Task to carry out
Take from the material every line that contains the word "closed".

Exercise data
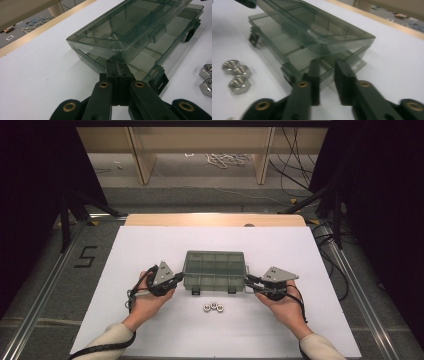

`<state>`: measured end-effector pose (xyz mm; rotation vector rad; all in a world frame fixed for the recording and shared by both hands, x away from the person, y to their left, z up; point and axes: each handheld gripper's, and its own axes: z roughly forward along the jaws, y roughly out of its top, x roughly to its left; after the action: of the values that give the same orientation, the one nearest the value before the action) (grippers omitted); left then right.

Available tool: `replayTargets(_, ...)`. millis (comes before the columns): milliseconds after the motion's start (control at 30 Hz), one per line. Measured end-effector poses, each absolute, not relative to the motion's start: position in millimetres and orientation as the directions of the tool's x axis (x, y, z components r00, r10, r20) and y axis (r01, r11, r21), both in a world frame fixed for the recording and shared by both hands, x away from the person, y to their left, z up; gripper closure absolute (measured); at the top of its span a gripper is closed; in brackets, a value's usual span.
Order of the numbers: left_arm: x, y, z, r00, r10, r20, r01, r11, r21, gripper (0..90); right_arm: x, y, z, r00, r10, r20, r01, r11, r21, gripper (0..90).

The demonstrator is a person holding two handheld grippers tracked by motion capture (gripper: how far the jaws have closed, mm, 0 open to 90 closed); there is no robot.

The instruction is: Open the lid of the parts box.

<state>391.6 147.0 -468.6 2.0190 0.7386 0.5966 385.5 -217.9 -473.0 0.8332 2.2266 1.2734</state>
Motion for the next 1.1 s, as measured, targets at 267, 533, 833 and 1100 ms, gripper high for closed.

Task answer
Available tool: `replayTargets(_, ...)`. millis (comes before the columns): milliseconds after the motion's start (control at 30 Hz), one per line. Measured end-effector poses, each absolute, not relative to the motion's start: position in millimetres and orientation as the directions of the tool's x axis (x, y, z components r00, r10, r20) and y axis (r01, r11, r21), both in a world frame fixed for the recording and shared by both hands, x away from the person, y to their left, z up; gripper closure absolute (measured); at the top of its span a gripper is closed; in brackets, a value's usual span.
The demonstrator is a person holding two handheld grippers tracked by motion capture (gripper: how far the jaws have closed, mm, 0 open to 90 closed); there is no robot.
Motion for the next 1.1 s, as measured, targets at 267, 533, 833 and 1100 ms, gripper high for closed.

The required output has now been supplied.